Ana karakterin annesi, 65-70’li yaşlarda olan ve eşini kaybetmiş, hayatında sadece kızı olan ve kızını her anlamda kontrol etmeye çalışan, kızının kusursuz olması ve ideal “kadın” figürünü yaşatması için yöneten, kızına karşı manipülatif ve tolerans düşüklüğüne sahip bir karakter olarak karşımıza çıkıyor.
Erika’nın öğrencisi olan Walter ise 25’li yaşlarda, yakışıklı, bulunduğu ortamda ilgi gören ve ilgi çeken, varlıklı ve soylu bir aileden gelen, buz hokeyi oynayan, mühendislik fakültesinde okuyan, piyanoya merakı olan ve Erika’yı tanıdıktan sonra fakülteyi bırakıp konservatuara girmeye çalışan bir erkek olarak karşımıza çıkıyor.
Film boyunca Erika’nın annesi ile ilişkisinde sınırların olmadığı, annesinin otoriter ve baskın yapısı nedeniyle örüntülenmiş bir karakterin sosyal, cinsel ve duygusal isteklerinin biçimlenmesinde nasıl bir etkisi olacağı, mazoşist fetişizminin ortaya çıkışı ve Walter ile ilişkisini gözlemliyoruz.
1. ANNE – KIZ İLİŞKİSİ
Filmi ilk sahnesinden itibari yorumlayacak olursak, Erika geç saatte eve gittiği için annesi tarafından büyük bir öfke ve sorgulamayla karşılaşıyor. Bu saatte kadar nerede olduğu, ne yaptığı, ne kadar para harcadığı gibi sorular ve kontroller karşısında beklediği cevabı alamayan anne, kızına tokat atarak odasına girmesini engelliyor ve çantasını kurcalıyor. Bu karşılamanın sonunda Erika, annesinin saçına yapışarak fiziksel bir tartışamaya giriyorlar.
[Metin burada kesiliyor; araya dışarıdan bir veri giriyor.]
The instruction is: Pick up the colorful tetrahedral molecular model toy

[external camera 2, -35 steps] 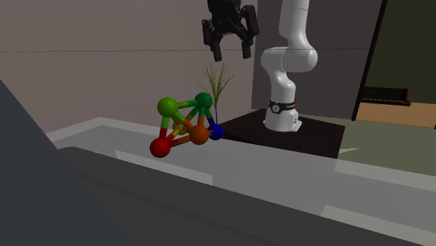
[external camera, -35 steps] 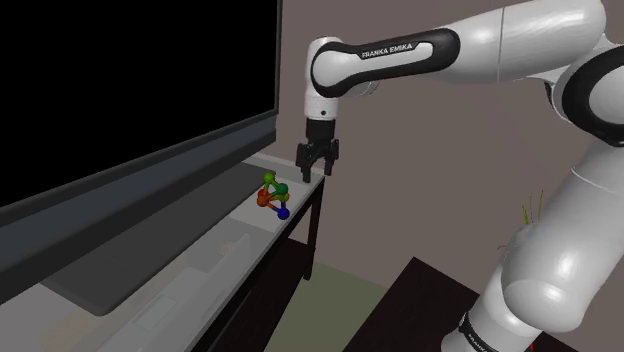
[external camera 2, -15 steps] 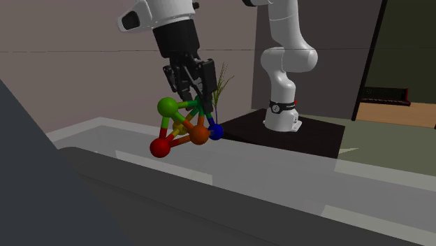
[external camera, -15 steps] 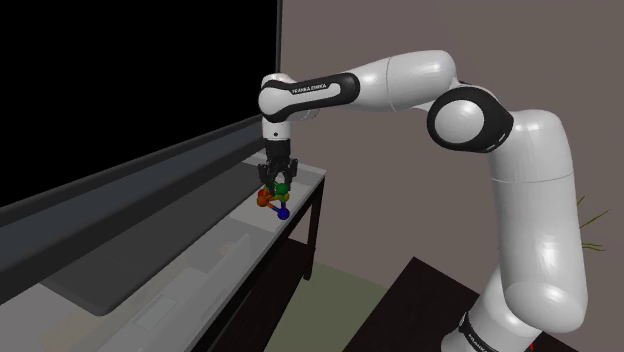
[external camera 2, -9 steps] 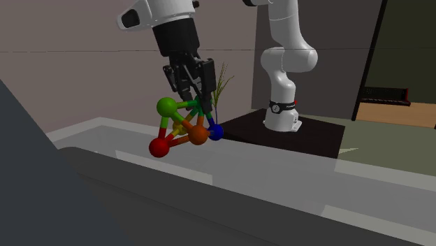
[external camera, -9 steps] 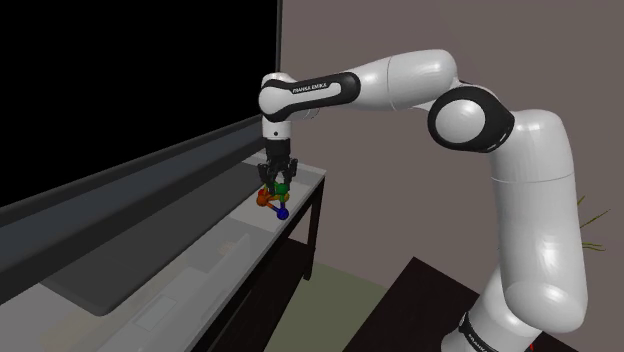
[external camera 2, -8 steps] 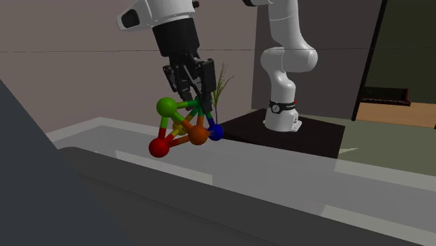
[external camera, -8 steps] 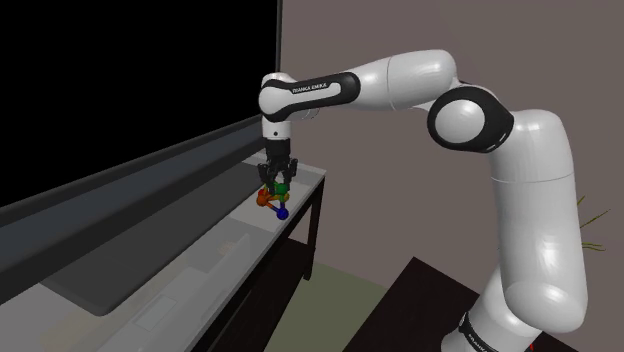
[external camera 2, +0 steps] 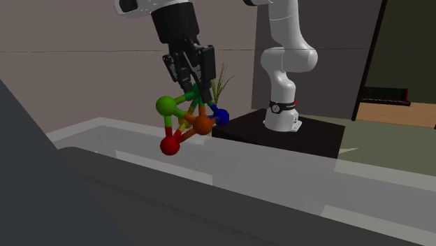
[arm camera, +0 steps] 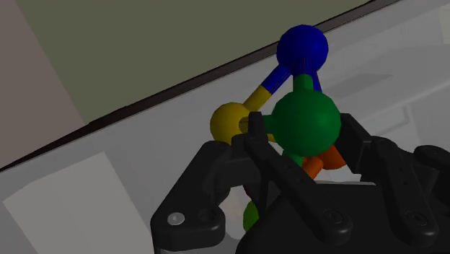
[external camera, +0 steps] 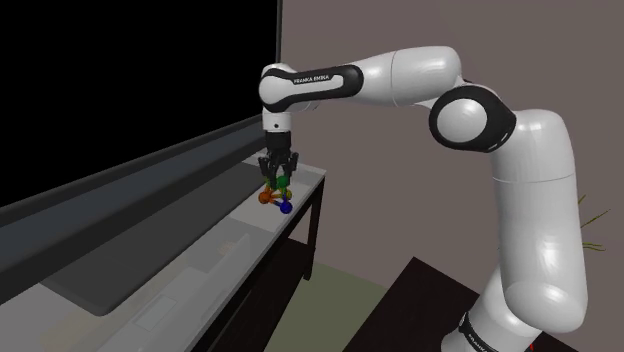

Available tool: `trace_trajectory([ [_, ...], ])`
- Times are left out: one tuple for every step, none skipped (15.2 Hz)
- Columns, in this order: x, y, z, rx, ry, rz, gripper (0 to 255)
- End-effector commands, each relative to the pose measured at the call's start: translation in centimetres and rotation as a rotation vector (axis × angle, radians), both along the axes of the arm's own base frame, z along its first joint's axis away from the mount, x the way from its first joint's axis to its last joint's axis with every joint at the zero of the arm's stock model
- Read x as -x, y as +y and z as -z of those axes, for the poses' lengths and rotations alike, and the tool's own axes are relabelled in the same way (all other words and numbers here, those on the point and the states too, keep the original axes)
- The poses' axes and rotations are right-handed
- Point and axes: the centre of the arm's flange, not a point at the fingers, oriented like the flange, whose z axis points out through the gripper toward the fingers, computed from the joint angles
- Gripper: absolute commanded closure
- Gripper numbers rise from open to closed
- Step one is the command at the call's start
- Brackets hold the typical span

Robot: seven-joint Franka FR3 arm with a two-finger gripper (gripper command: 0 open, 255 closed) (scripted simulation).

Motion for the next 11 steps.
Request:
trace_trajectory([
  [0.0,0.0,-1.0,0.0,0.0,0.0,255],
  [0.0,0.0,-1.6,0.0,0.0,0.0,255],
  [0.0,0.0,-2.1,0.0,0.0,0.0,255],
  [0.0,0.0,-2.6,0.0,0.0,0.0,255],
  [0.0,0.0,-3.2,0.0,0.0,0.0,255],
  [0.0,0.0,-3.7,0.0,0.0,0.0,255],
  [0.0,0.0,-4.2,0.0,0.0,0.0,255],
  [0.0,0.0,-4.7,0.0,0.0,0.0,255],
  [0.0,0.0,-5.3,0.0,0.0,0.0,255],
  [0.0,0.0,-5.4,0.0,0.0,0.0,255],
  [0.0,0.0,-5.4,0.0,0.0,0.0,255],
])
Filmin bu sahnesinden itibari birçok yer ve sahnede Erika’nın özel bir alanının olmadığı, annesi tarafından sürekli kontrol edildiği, kendine ait bir alan talebi olsa da (annenin odaya girmesini istememesi veya annenin Erika’yı odasında yalnız bırakmaması gibi) bunun karşılanmadığı, sadece annenin talepleri ve istekleri doğrultusunda hareket edebildiği bir habitatının olduğu gözlemleniyor.
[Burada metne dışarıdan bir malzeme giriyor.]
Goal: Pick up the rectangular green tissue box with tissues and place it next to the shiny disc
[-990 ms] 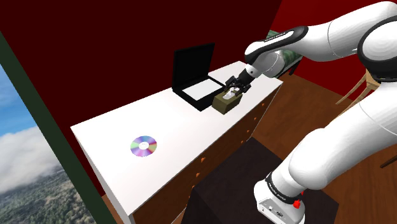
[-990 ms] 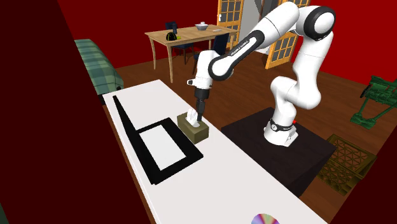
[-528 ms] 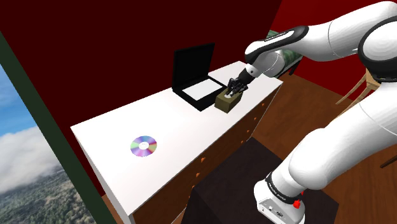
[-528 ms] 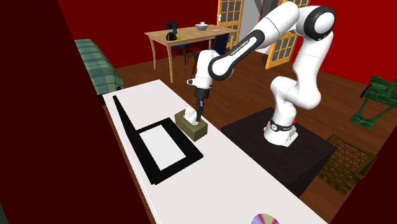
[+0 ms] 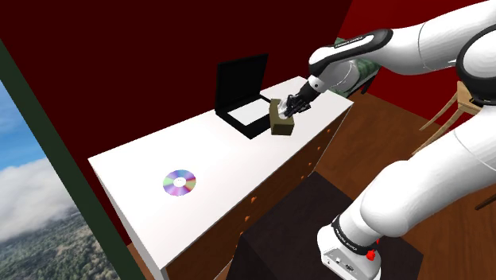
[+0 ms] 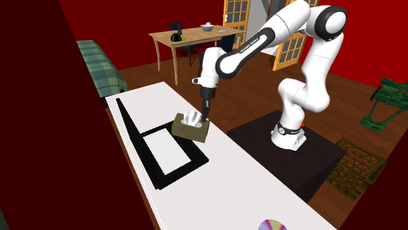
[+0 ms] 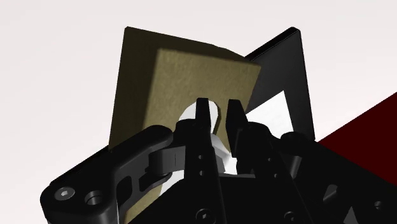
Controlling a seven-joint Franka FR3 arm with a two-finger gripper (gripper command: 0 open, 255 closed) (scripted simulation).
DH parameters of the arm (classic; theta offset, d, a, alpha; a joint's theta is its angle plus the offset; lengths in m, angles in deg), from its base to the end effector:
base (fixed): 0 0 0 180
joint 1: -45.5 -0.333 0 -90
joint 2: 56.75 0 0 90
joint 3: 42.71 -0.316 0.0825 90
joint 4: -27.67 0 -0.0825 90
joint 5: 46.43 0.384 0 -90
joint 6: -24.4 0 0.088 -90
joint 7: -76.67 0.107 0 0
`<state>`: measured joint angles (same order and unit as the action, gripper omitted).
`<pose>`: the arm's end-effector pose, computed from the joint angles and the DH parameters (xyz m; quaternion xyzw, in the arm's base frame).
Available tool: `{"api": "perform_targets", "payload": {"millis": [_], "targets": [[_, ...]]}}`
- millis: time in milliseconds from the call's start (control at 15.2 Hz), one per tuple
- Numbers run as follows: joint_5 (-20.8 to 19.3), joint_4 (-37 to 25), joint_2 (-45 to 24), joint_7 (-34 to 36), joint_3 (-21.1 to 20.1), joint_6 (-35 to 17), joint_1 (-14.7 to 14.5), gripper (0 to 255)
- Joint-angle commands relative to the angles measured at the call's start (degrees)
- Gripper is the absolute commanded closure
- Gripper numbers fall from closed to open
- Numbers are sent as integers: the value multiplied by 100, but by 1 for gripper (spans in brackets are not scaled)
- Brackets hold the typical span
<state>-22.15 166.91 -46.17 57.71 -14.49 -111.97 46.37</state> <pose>0.4191 -0.2292 0.3797 -0.9526 0.2276 -0.1238 0.1593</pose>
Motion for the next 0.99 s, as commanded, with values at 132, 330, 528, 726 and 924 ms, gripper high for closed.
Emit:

Edilen kavgalarda annenin ağlayarak ve acı çektiğini belli edecek inlemelerde bulunarak, kızını manipüle edecek cümleler kurduğu (örneğin, ölmemi istediğini biliyorum, bu kavgadan dolayı kalp krizi geçirebilirim gibi) ve Erika’nın bu sınırlar içerisinde kalmasını, kabuktan çıkmaya her çalıştığında kendini hem mağdur hem de otorite figürü olarak yansıtarak Erika’nın pasifleşmesini ve itaat etmesini sağlıyor. Bu tartışmalar sonunda “biz kolay öfkelenen bir aileyiz, bunlar olağan şeyler” şeklinde cümleleri ile durumu normalize etmeye yönelik telkinlerinin olduğunu görüyoruz.
Erika, 35-40’lı yaşlarında bir kadın olmasına rağmen özel derse gittiği ve geç döneceği durumlarda annenin gitmiş olduğu evi defalarca arayarak Erika’ya ulaşmaya çalışması, ulaşamadığı zamanlarda öfke krizlerine girip odasını darmaduman etmesi, eşyalarını karıştırması, hatta bazı elbiselerini parçalaması mevcut. Zaten Erika’nın giyeceği kıyafetlerin rengine, hatta hangi rengi seveceğine bile karar veriyor ve “kendi kalitesini yansıtacak kıyafetler giymesi” gerektiğini vurguluyor.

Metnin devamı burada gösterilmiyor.